There are many different kinds of yoga, from Bikram Yoga to Ashtanga to Flow and Restorative Yoga. People often come to a specific type to address chronic pain, for relaxation, or to cope with stress. What these practices all have in common though is the coming together of the mind, the breath, and the body in a practice of bringing awareness to the present moment.

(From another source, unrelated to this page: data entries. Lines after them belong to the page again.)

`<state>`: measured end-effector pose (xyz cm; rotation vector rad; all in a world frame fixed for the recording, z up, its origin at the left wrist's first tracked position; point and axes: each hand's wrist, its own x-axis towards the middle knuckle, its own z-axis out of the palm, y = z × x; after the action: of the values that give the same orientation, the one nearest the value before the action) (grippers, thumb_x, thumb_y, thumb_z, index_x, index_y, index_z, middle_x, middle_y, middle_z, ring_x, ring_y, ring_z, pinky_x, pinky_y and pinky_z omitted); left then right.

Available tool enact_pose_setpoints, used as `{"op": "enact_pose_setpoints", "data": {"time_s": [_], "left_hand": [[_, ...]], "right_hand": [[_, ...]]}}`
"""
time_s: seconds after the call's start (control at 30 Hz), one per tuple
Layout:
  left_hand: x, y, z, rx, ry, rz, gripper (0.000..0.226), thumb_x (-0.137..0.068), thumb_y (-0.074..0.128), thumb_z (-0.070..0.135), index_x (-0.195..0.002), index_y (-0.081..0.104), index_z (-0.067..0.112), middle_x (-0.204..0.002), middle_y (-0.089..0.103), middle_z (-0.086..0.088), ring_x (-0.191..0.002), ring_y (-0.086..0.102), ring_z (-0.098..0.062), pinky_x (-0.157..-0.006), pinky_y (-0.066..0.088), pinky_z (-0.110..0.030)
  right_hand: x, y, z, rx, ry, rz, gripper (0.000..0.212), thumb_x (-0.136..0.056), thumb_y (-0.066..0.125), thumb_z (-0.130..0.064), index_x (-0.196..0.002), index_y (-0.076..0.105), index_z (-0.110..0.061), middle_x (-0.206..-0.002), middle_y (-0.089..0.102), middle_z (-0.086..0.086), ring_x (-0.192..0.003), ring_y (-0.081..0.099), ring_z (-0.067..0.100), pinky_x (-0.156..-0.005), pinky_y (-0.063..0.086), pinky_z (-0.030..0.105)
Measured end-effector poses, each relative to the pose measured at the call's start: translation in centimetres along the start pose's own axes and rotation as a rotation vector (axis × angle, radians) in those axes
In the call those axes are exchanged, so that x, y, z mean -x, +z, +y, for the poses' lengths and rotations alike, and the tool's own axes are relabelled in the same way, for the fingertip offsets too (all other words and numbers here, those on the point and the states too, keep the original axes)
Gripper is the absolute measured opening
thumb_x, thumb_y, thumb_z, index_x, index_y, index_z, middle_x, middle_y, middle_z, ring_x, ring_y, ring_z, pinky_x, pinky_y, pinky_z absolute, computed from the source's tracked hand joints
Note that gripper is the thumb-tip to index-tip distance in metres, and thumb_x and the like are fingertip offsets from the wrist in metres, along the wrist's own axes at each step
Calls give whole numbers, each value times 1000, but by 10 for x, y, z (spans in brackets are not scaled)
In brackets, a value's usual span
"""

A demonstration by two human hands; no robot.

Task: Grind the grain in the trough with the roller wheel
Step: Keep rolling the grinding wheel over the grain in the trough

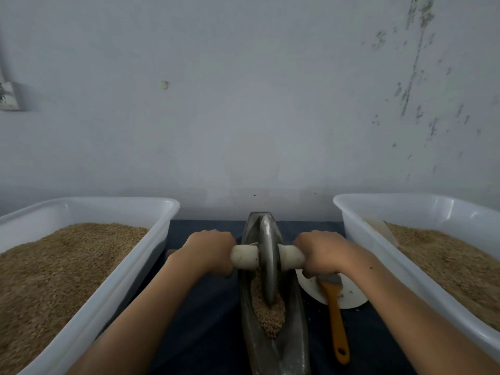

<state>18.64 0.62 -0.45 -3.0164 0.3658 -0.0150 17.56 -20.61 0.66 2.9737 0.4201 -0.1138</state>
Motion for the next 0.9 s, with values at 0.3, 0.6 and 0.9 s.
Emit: {"op": "enact_pose_setpoints", "data": {"time_s": [0.3, 0.6, 0.9], "left_hand": [[-2, 13, 9, -69, -60, 386, 21, -89, 56, 28, -109, 51, 23, -104, 62, 0, -95, 59, -20, -72, 38, -30], [4, -4, -2, 91, 43, -127, 29, -75, 72, 28, -99, 60, 20, -79, 56, 6, -73, 54, -13, -64, 41, -25], [-2, 8, 4, 5, -70, 194, 26, -84, 61, 28, -109, 56, 21, -102, 63, 0, -92, 59, -19, -71, 38, -30]], "right_hand": [[-10, 25, -1, -13, 68, 424, 12, -90, 53, -18, -99, 48, -25, -95, 63, -1, -85, 59, 22, -70, 42, 33], [8, -6, -2, 18, -25, -59, 20, -82, 67, -20, -100, 60, -16, -91, 63, 2, -78, 58, 17, -55, 38, 23], [-4, 13, -9, 75, 56, 402, 15, -90, 54, -17, -103, 50, -23, -100, 63, 0, -90, 60, 21, -68, 34, 30]]}}
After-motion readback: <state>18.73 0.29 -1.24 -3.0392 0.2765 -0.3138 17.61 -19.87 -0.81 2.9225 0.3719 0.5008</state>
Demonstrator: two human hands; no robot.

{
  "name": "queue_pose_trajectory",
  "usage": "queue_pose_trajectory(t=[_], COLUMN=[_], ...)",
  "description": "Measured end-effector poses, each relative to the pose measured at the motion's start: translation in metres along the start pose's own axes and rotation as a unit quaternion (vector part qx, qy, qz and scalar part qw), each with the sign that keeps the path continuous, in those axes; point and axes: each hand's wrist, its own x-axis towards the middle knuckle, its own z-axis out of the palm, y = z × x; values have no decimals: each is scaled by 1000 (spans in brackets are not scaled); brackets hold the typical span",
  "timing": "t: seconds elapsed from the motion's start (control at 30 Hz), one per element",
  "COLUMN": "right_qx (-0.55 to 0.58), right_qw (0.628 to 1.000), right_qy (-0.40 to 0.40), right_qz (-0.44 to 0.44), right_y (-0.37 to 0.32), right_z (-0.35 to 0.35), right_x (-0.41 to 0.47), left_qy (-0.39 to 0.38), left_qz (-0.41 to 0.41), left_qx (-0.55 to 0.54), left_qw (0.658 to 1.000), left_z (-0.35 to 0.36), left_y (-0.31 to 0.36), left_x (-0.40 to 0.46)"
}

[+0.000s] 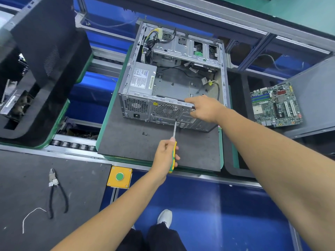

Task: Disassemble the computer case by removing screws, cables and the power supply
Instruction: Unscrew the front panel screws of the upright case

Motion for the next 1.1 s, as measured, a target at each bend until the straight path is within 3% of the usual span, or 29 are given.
queue_pose_trajectory(t=[0.17,0.27,0.43,0.7,0.87,1.1], right_qx=[7,3,-4,-5,-10,-16], right_qw=[1000,1000,1000,1000,1000,1000], right_qy=[-1,0,-2,4,5,2], right_qz=[6,4,0,2,4,3], right_y=[-1,0,0,-2,-3,-3], right_z=[-1,0,-1,0,0,1], right_x=[0,0,0,0,0,1], left_qy=[56,9,-40,-20,29,34], left_qz=[51,61,31,35,20,5], left_qx=[12,23,-10,8,-21,-1], left_qw=[997,998,999,999,999,999], left_z=[-5,-7,1,24,29,23], left_y=[-4,-3,9,53,50,55], left_x=[0,0,4,40,49,49])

The ear can be divided into three sections, the outer ear, the middle ear, and the inner ear. Hearing loss or pain in the outer or middle ear is often easy to treat. However, when our hearing sensory organ—the cochlea—in the inner ear is damaged, permanent hearing loss is the result. This is also known as sensori-neural hearing loss. Inside the cochlea we have these fragile hair cells, or cilia, that take an electrical signal and convert this to a chemical signal. This chemical signal is then transmitted to the auditory nerve and sound processing centers in the brain. The hair cells are laid out from low to high frequencies, much like the keys of a piano go from low to high notes. When this strip of hair cells is rolled into the cochlea, high frequency hair cells, the ones closest to the the cochlea’s opening, are the ones most exposed to potential injury. This is why we usually lose our hearing up in the higher frequencies as we age. Once these tiny hair cells are damaged, hearing loss is the inevitable result.
Can Hearing Aids Help?
Hearing aids are helpful for some people suffering with tinnitus. Theories describing the onset of tinnitus explain how the tinnitus sound occurs in the frequencies that are lost. Therefore, a hearing aid may help: 1) it gives us more sound stimulation, and 2) it allows more sound to enter the ear, providing the ear and brain with enough stimulation so that tinnitus is not triggered. Your audiologist can fit you with hearing aids to see if using them could be helpful.